- **Task instructions**
Of all the entries below, retype only the lines from the one with "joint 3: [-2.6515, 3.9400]" through the one with "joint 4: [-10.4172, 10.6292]", exactly as they appear.

- **Records shown**
.....
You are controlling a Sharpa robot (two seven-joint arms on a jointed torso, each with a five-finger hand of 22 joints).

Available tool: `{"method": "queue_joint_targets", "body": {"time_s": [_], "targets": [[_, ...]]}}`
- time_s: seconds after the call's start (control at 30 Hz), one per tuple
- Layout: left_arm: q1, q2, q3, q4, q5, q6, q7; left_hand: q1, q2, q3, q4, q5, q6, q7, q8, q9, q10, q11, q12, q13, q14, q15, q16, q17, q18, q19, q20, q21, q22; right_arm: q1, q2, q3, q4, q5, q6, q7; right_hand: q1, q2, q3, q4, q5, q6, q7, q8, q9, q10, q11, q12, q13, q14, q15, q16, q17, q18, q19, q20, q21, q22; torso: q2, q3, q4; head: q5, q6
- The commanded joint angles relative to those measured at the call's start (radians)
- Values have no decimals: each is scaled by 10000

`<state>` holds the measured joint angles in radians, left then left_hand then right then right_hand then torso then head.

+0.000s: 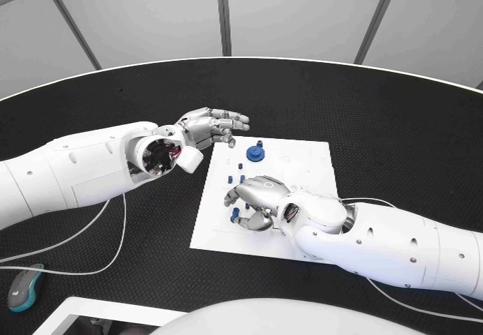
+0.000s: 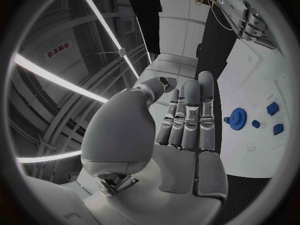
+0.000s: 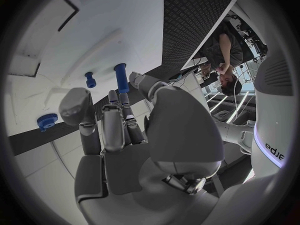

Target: Assemble the parts on the task board

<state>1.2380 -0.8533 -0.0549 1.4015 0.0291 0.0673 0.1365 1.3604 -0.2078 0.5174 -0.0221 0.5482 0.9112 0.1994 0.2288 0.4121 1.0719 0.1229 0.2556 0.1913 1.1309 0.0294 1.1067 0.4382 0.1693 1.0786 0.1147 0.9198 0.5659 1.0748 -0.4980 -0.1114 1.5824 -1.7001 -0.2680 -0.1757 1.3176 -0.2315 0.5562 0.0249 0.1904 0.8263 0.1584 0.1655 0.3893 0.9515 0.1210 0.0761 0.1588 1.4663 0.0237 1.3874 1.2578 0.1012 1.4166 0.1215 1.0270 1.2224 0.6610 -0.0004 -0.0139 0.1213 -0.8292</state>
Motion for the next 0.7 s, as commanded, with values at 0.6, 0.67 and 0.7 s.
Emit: {"method": "queue_joint_targets", "body": {"time_s": [0.6, 0.67, 0.7], "targets": [[-29, 28, -3, -192, 0, 11, 21, 8, 111, -90, -12, 70, -45, -5, 68, -5, -82, -11, 77, 16, -39, 28, 34, -22, 159, -96, -18, 53, 20, 428, -3859, 170, 2836, 2277, -2172, -512, -103, 208, -771, 819, 112, 1083, 0, 547, 82, 2192, -446, 2051, 286, 386, -297, 176, 210, -131, 544, -290, 1083, 643, -111, 38, -147, -379, 174], [-36, 31, -4, -214, 0, 5, 23, 8, 111, -90, -12, 70, -45, -5, 68, -5, -82, -11, 77, 16, -39, 28, 34, -22, 159, -96, -18, 53, 20, 505, -4412, 177, 3041, 2836, -2243, -667, -197, 141, -737, 969, 26, 1267, -111, 623, 89, 2693, -579, 2202, 408, 439, -402, 249, 337, -187, 643, -381, 1388, 844, -143, 39, -196, -461, 213], [-41, 31, -4, -224, 0, 2, 23, 8, 111, -90, -12, 70, -45, -5, 68, -5, -82, -11, 77, 16, -39, 28, 34, -22, 159, -96, -18, 53, 20, 534, -4702, 179, 3146, 3053, -2251, -757, -219, 123, -746, 1006, 41, 1335, -166, 653, 95, 2948, -647, 2324, 494, 473, -453, 310, 436, -220, 693, -423, 1570, 965, -157, 46, -225, -499, 214]]}}
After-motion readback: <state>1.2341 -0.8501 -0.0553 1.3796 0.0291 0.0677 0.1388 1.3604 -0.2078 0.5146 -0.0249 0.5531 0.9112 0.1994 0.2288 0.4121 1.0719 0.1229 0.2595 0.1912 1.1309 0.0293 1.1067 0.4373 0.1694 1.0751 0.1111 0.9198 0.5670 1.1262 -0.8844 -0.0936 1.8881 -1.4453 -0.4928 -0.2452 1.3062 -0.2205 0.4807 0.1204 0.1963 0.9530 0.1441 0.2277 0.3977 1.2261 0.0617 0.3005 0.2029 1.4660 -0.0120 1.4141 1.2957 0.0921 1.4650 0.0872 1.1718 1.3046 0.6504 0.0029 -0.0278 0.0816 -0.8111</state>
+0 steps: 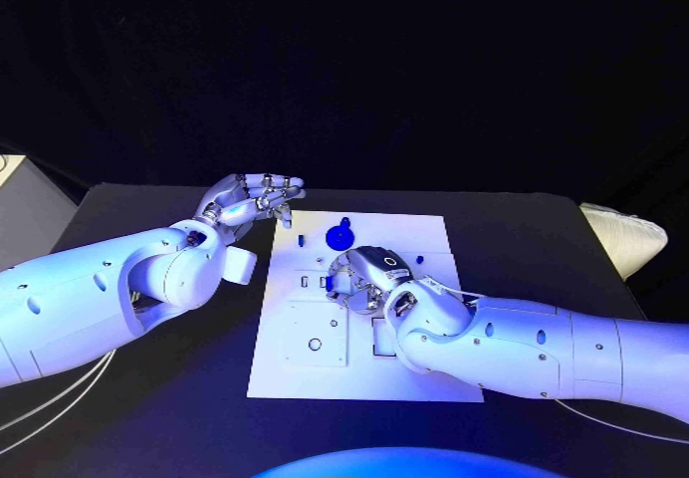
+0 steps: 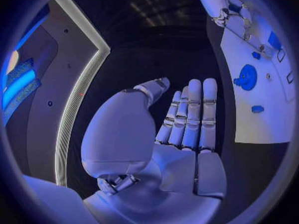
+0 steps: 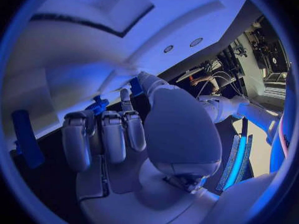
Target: Assemble the parts on the task board
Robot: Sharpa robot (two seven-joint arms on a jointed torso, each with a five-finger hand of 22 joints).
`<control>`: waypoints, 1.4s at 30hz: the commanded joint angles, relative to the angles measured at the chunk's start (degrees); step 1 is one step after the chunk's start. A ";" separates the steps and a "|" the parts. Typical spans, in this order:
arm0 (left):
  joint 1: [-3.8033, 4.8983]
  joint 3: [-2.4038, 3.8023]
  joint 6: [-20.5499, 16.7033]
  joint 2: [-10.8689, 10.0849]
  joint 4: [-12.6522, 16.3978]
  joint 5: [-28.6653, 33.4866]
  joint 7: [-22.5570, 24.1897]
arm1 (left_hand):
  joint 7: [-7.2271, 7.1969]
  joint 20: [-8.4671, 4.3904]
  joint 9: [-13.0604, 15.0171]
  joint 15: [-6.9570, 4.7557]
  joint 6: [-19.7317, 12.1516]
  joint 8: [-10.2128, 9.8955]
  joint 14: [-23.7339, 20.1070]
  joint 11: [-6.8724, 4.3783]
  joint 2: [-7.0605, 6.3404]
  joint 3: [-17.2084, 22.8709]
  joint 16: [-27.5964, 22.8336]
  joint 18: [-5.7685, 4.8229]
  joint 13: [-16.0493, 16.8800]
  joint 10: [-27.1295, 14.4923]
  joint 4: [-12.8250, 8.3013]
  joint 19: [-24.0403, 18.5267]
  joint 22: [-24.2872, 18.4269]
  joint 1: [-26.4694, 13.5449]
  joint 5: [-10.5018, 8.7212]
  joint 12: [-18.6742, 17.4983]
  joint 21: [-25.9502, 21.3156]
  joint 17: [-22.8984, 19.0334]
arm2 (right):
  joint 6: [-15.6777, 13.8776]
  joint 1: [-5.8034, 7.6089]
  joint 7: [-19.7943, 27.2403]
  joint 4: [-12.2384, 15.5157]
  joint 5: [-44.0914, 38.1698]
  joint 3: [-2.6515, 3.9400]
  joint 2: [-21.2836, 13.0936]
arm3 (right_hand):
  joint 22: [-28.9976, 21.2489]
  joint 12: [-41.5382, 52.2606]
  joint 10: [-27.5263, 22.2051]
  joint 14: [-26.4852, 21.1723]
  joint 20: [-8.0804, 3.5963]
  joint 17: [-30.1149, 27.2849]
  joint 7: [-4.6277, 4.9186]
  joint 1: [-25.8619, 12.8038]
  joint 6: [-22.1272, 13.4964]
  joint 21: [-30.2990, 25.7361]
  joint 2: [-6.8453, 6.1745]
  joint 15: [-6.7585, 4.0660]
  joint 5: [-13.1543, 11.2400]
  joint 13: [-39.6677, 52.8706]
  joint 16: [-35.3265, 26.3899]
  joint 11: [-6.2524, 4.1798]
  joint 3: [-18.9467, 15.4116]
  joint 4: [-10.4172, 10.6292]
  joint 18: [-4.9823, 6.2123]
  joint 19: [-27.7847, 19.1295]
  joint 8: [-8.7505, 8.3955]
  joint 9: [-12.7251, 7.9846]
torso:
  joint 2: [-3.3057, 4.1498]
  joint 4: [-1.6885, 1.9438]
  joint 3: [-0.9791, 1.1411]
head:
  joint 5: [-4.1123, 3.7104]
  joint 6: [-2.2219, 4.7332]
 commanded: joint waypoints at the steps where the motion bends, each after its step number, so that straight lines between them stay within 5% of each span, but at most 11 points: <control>1: 0.03 0.03 0.84 0.04 0.07 -0.17 0.31 | 0.03 0.14 0.05 -0.08 -0.42 0.18 -0.48 0.12 0.04 0.42 0.37 0.90 0.04 0.15 0.01 -0.38 0.10 -0.53 -0.34 0.22 0.40 -0.09 | -0.67 -0.05 0.41 0.20 -0.61 -0.02 -0.06 | 13.46 -0.17 2.25 5.04 0.30 10.85 -0.13 -0.67 -0.43 -0.26 -0.12 0.45 -0.04 11.50 -0.33 0.46 -0.24 0.04 -0.70 4.94 -0.34 -0.08 | 0.02 -0.01 0.01 | 0.03 -0.01; 13: 0.03 0.02 0.73 0.02 -0.01 -0.42 0.11 | 0.03 0.15 0.07 -0.07 -0.53 0.20 -0.54 0.14 0.02 0.54 0.42 0.90 0.01 -0.04 -0.06 -0.50 0.13 -0.56 -0.35 0.24 0.54 -0.15 | -1.19 -0.05 0.69 1.02 -0.70 -0.02 -0.59 | 13.49 -0.09 2.33 5.02 0.34 10.77 -0.30 -0.41 0.21 -0.24 0.10 0.39 0.10 11.56 -0.36 0.35 -1.70 0.37 -0.71 4.96 0.07 0.04 | -0.02 0.04 -0.03 | 0.02 0.00; 19: 0.03 0.01 0.84 0.00 -0.38 -3.16 -3.13 | -0.31 0.11 0.18 -0.32 -0.69 0.44 -0.04 -0.32 -0.32 -0.05 0.96 0.94 0.68 1.86 0.54 -0.56 0.16 -1.84 -0.57 1.99 0.91 -0.17 | -2.57 0.06 1.65 3.10 -0.43 0.03 -2.29 | 13.27 -0.73 1.69 5.00 0.77 10.68 0.49 1.18 -2.45 -0.60 0.85 1.01 -0.11 11.04 -0.40 1.05 -8.49 2.54 -0.62 4.81 -1.58 -0.65 | -0.24 -0.10 -0.01 | 0.15 0.16; 21: 0.03 0.01 0.83 0.01 -0.67 -4.54 -5.28 | -0.99 -0.38 0.69 -1.00 0.33 1.69 1.74 -1.18 -0.21 -1.29 2.99 0.98 2.10 4.27 1.59 -0.01 0.19 -3.36 -0.60 5.03 1.41 0.64 | -3.37 0.34 2.80 4.24 0.14 0.13 -3.18 | 13.01 -1.30 1.11 4.97 1.13 10.61 1.00 2.14 -3.54 -0.99 1.42 1.37 -0.89 10.54 -0.43 1.47 -13.20 3.31 -0.52 4.63 -2.50 -0.99 | -0.34 -0.21 0.04 | 0.13 0.34; 24: 0.04 0.03 1.29 0.05 -1.25 -6.93 -9.10 | -1.92 -1.45 1.50 -2.21 0.48 3.67 4.90 -2.21 0.12 -3.80 7.63 0.46 6.24 5.65 3.27 3.63 2.93 -5.01 -0.44 11.96 4.16 2.95 | -4.46 1.04 5.79 5.70 2.26 0.28 -4.39 | 12.40 -1.59 0.83 4.93 1.25 10.47 1.10 2.32 -3.75 -1.84 1.63 1.45 -1.25 10.28 -0.48 1.61 -14.48 3.41 -0.30 4.21 -2.75 -1.08 | -0.61 -0.40 0.15 | 0.08 0.38; 26: 0.05 0.04 1.63 0.09 -1.63 -9.03 -11.69 | -2.31 -1.87 2.29 -2.59 1.59 5.51 8.69 -3.03 0.40 -5.34 12.03 -0.13 9.42 6.47 4.79 6.46 6.10 -6.44 -0.44 17.05 6.31 8.73 | -4.89 1.58 8.44 6.52 4.15 0.40 -5.17 | 12.03 -1.73 0.68 4.91 1.30 10.38 1.12 2.97 -3.70 -2.35 2.00 1.48 -1.05 10.16 -0.52 1.63 -14.53 3.34 -0.17 3.96 -2.80 -1.09 | -0.82 -0.50 0.23 | 0.07 0.39; 28: 0.08 0.07 3.10 0.12 -2.14 -13.14 -15.89 | -3.64 -3.13 4.23 -3.87 1.98 8.87 19.01 -4.24 0.88 -7.13 22.78 -1.60 17.59 5.45 7.09 12.99 13.69 -7.44 -0.13 29.19 11.20 26.32 | -4.91 2.52 12.26 7.68 7.53 0.57 -6.37 | 11.26 -1.98 0.39 4.88 1.31 10.36 1.01 5.08 -3.08 -3.48 2.93 1.43 0.43 9.92 -0.55 1.53 -13.81 3.11 0.12 3.42 -2.63 -1.00 | -1.11 -0.58 0.29 | 0.19 0.35; 32: 0.39 0.13 6.57 0.35 -2.85 -20.98 -22.99 | -4.76 -4.03 8.56 -4.79 1.62 14.50 25.34 -5.41 1.60 -8.69 28.78 -3.16 27.18 1.48 11.38 19.19 21.82 -8.24 0.02 43.07 15.99 39.16 | -3.54 4.19 16.10 9.37 13.81 0.82 -8.49 | 10.16 -2.47 -0.15 4.74 1.20 9.89 0.85 7.07 -2.42 -5.08 3.23 1.29 2.66 9.49 -0.75 1.38 -12.71 2.87 0.51 2.67 -2.37 -0.88 | -1.62 -0.57 0.42 | 0.30 0.28; 35: 1.17 0.15 9.38 0.88 -3.34 -25.92 -28.29 | -5.48 -4.63 11.22 -5.41 1.65 17.41 27.75 -5.98 1.87 -8.97 30.61 -3.78 29.41 1.19 12.20 21.67 25.24 -7.80 0.38 46.62 17.83 44.11 | -1.95 5.74 17.55 10.22 20.38 0.98 -10.30 | 9.75 -2.75 -0.48 4.68 1.04 9.72 0.69 8.55 -1.83 -5.71 3.59 1.12 4.18 9.23 -0.84 1.19 -11.28 2.52 0.65 2.40 -1.95 -0.73 | -2.02 -0.51 0.58 | 0.50 -0.01; 36: 1.34 0.16 10.04 1.00 -3.40 -26.80 -29.44 | -5.62 -4.74 11.87 -5.52 1.49 18.02 27.93 -6.08 2.01 -8.83 30.73 -3.84 29.80 1.03 12.20 21.89 25.54 -7.56 0.48 47.17 18.01 44.49 | -1.71 6.08 17.82 10.34 21.99 1.01 -10.70 | 9.25 -3.10 -0.85 4.57 0.93 9.29 0.64 9.50 -1.65 -6.46 3.51 1.01 6.18 8.94 -1.02 1.10 -10.02 2.26 0.83 2.06 -1.73 -0.69 | -2.13 -0.52 0.63 | 0.50 -0.10; 42: 2.92 0.16 15.89 2.64 -3.83 -33.17 -39.19 | -6.08 -5.07 14.21 -5.86 1.09 20.10 28.81 -6.48 2.35 -8.48 31.33 -4.06 32.86 1.96 12.22 22.64 26.61 -7.46 0.56 50.06 18.57 46.41 | -1.84 8.90 21.03 10.11 35.87 1.29 -13.74 | 7.02 -4.98 -2.67 4.02 0.75 7.26 0.47 9.06 -1.11 -9.76 2.94 0.83 8.14 7.28 -1.89 0.94 -7.60 2.79 1.59 0.59 -0.77 -0.44 | -2.68 -0.69 0.79 | 0.69 -0.45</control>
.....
- **Answer to this problem**
  joint 3: [-2.6515, 3.9400]
  joint 2: [-21.2836, 13.0936]
arm3 (right_hand):
  joint 22: [-28.9976, 21.2489]
  joint 12: [-41.5382, 52.2606]
  joint 10: [-27.5263, 22.2051]
  joint 14: [-26.4852, 21.1723]
  joint 20: [-8.0804, 3.5963]
  joint 17: [-30.1149, 27.2849]
  joint 7: [-4.6277, 4.9186]
  joint 1: [-25.8619, 12.8038]
  joint 6: [-22.1272, 13.4964]
  joint 21: [-30.2990, 25.7361]
  joint 2: [-6.8453, 6.1745]
  joint 15: [-6.7585, 4.0660]
  joint 5: [-13.1543, 11.2400]
  joint 13: [-39.6677, 52.8706]
  joint 16: [-35.3265, 26.3899]
  joint 11: [-6.2524, 4.1798]
  joint 3: [-18.9467, 15.4116]
  joint 4: [-10.4172, 10.6292]

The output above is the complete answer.